Reuters: French youths turn to Web, cellphones to plan riots

The French government says they haven’t the resources to keep up with the all the blogs discussing the riots, not to mention SMS messages on cell phones. Even though what they are organizing is unfortunately violent, it’s a great illustration of how ineffective a bloated top-down institution is against a distributed social network.

Ethics 101

A little late, isn’t it? Besides an hour-long lecture is hardly going to undo an entire system of deceit and cronyism.

The White House on Tuesday began mandatory, hourlong briefings for an estimated 3,000 staffers on ethics and the handling of classified information in response to the indictment of a top official in the CIA leak investigation.

Among those who attended the first ethics briefing were some assistants to the president with top security clearances, White House spokesman Scott McClellan told reporters.

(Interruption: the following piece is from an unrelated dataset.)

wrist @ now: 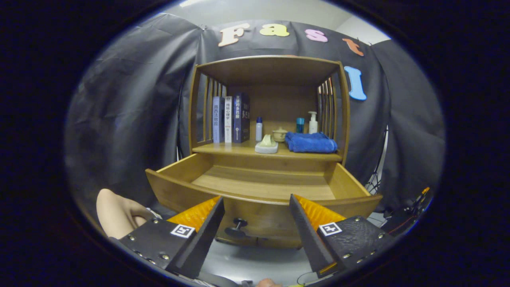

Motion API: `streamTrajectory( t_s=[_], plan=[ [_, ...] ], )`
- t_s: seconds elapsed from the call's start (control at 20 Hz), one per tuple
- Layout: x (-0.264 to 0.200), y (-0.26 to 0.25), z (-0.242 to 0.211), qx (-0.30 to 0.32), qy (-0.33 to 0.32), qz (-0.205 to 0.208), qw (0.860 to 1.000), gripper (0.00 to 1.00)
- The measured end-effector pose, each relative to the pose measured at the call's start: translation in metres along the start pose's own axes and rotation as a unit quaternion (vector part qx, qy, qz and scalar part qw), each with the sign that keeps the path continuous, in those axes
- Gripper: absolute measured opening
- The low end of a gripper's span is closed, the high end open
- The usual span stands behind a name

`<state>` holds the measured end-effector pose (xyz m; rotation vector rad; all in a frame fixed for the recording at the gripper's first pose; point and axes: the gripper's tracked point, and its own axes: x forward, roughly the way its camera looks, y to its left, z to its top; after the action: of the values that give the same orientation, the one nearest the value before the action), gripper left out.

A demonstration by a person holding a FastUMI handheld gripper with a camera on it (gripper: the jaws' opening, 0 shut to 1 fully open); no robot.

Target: Pull open the drawer, take out the items inside it, and place them on the countertop above the cabinet.

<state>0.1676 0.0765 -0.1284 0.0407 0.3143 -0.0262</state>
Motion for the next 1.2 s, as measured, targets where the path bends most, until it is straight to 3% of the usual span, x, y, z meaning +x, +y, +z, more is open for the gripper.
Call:
streamTrajectory(
  t_s=[0.25,0.9,1.2],
  plan=[
    [0.018,-0.004,-0.006,0.014,-0.002,-0.03,0.999,0.98],
    [0.04,-0.007,-0.006,-0.021,-0.006,-0.094,0.995,0.97],
    [0.052,-0.013,-0.002,-0.013,-0.008,-0.083,0.996,0.99]
  ],
)
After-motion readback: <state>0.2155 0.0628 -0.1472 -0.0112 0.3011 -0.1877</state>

President George W. Bush’s top political adviser, Karl Rove, was not among the first group, although he was expected to attend an ethics class later this week.
Bush aides sent to ethics classes – Yahoo! News

Wires and lights in a box

From Edward R. Murrow’s October 15, 1958 Speech to the Radio-Television News Directors Association:

This instrument can teach, it can illuminate; yes, and it can even inspire. But it can do so only to the extent that humans are determined to use it to those ends. Otherwise it is merely wires and lights in a box. There is a great and perhaps decisive battle to be fought against ignorance, intolerance and indifference. This weapon of television could be useful.

Stonewall Jackson, who knew something about the use of weapons, is reported to have said, ‘When war comes, you must draw the sword and throw away the scabbard.’ The trouble with television is that it is rusting in the scabbard during a battle for survival.

Go see Good Night, and Good Luck, which tells the tale of Murrow’s battle against McCarthyism with elegance and beauty.

Sick

Much as I’d like to, it’s difficult to gloat over the latest poll showing that Bush’s popularity with Americans in plummeting in every way. It really just makes me ill.

This decline is only hapenning because people are finally waking up to the corruption and totalitarianism that have ruled this White House from day one. Why couldn’t people see this a year before Bush’s re-election instead of a year after? And for that matter, why are they still only paying attention to the very tip of the iceberg?

Continue reading “Sick”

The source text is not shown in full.